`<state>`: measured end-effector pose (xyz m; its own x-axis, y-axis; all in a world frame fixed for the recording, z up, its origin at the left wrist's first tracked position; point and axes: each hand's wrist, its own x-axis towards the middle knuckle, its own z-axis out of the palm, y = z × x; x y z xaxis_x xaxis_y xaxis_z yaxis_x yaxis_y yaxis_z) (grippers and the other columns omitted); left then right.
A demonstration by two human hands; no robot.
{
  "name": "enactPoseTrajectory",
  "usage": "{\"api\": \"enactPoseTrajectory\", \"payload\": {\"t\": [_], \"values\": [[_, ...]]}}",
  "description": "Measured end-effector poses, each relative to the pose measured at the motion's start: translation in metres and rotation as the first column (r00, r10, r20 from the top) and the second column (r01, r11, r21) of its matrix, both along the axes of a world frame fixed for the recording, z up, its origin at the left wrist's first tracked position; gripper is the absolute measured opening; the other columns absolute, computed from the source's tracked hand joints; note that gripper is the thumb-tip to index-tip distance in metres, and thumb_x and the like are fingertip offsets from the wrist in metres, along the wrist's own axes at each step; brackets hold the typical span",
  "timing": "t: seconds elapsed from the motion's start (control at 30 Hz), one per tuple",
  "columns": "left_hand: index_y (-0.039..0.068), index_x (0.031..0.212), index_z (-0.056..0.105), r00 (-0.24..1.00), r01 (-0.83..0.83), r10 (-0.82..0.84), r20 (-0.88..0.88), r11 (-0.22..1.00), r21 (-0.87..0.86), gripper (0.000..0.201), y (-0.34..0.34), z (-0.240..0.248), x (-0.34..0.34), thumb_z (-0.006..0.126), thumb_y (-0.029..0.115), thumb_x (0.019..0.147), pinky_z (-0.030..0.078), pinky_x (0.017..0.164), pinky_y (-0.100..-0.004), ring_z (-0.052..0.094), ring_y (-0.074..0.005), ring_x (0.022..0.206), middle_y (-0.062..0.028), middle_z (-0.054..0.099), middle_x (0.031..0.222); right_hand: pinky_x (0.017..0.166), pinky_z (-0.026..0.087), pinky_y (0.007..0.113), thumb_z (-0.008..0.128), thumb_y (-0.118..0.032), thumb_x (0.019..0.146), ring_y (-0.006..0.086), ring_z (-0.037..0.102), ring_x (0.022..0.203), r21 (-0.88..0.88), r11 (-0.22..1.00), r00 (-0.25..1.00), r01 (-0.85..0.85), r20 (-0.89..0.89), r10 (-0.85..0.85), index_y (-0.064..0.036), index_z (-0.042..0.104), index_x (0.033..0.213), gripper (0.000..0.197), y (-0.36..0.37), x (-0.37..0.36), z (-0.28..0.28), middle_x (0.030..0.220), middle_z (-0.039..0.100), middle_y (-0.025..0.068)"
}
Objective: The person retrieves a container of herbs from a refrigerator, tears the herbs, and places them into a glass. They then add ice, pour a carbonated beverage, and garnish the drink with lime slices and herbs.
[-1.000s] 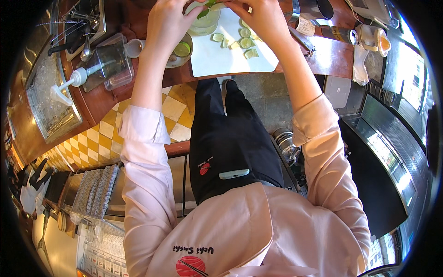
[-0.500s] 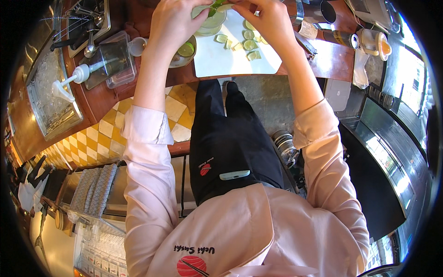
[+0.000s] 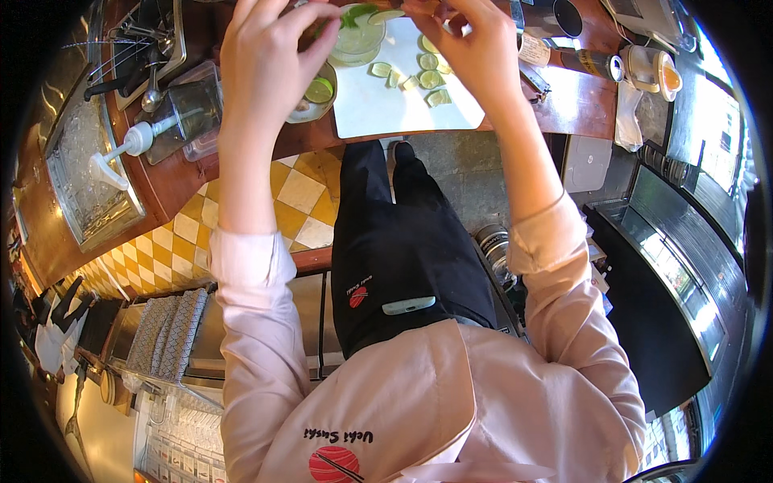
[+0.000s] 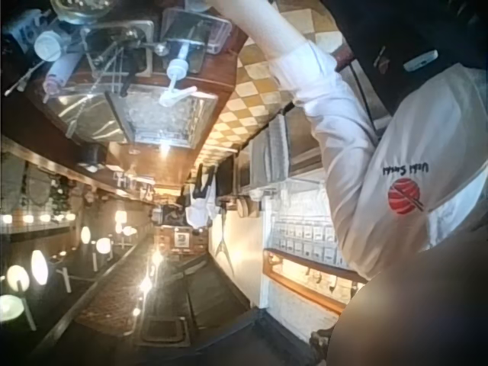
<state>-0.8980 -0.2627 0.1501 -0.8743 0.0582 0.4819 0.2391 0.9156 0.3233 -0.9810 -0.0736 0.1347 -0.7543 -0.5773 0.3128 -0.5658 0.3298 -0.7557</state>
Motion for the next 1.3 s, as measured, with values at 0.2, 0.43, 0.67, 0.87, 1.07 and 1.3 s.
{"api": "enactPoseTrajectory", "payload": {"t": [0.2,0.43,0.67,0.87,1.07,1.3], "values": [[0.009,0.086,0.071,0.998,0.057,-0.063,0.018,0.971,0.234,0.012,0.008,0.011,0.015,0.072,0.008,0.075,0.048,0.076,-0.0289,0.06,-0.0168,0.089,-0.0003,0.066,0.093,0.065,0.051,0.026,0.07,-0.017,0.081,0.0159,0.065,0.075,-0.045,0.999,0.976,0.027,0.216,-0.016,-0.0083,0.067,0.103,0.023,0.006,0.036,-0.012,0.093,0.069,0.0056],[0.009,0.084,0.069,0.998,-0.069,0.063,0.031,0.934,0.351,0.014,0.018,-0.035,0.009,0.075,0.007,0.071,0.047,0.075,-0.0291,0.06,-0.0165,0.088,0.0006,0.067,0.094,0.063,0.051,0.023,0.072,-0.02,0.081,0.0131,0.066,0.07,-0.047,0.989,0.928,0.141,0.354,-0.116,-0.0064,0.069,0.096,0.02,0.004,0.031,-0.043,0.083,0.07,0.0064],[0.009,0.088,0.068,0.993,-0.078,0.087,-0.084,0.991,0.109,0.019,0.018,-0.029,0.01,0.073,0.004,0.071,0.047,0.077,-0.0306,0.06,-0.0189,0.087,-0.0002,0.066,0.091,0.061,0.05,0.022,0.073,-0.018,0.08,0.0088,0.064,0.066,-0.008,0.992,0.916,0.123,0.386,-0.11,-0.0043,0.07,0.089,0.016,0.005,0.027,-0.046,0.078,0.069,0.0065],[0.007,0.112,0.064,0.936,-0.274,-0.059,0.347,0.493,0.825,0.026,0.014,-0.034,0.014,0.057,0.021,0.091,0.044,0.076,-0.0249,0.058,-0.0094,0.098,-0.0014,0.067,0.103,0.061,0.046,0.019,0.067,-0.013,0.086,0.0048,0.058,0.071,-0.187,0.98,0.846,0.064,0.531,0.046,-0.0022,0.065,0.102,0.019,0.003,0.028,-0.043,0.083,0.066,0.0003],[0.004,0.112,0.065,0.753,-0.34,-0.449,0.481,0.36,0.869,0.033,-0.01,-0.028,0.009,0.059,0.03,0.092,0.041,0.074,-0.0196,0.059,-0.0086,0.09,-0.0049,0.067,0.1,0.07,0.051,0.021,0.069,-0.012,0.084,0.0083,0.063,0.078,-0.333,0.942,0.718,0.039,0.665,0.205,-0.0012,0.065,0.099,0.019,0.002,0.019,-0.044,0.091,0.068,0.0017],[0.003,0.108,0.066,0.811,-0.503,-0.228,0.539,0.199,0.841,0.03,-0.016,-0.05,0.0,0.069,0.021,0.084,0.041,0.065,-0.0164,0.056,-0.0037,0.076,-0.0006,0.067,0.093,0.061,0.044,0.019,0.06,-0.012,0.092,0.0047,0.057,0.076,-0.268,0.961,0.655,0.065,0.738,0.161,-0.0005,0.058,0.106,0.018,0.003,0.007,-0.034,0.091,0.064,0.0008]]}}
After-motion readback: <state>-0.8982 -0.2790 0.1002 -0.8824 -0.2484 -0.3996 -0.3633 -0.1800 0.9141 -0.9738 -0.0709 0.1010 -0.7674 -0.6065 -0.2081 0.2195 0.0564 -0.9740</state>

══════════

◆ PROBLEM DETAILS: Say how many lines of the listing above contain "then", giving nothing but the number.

◆ OUTPUT OF THE TASK: 2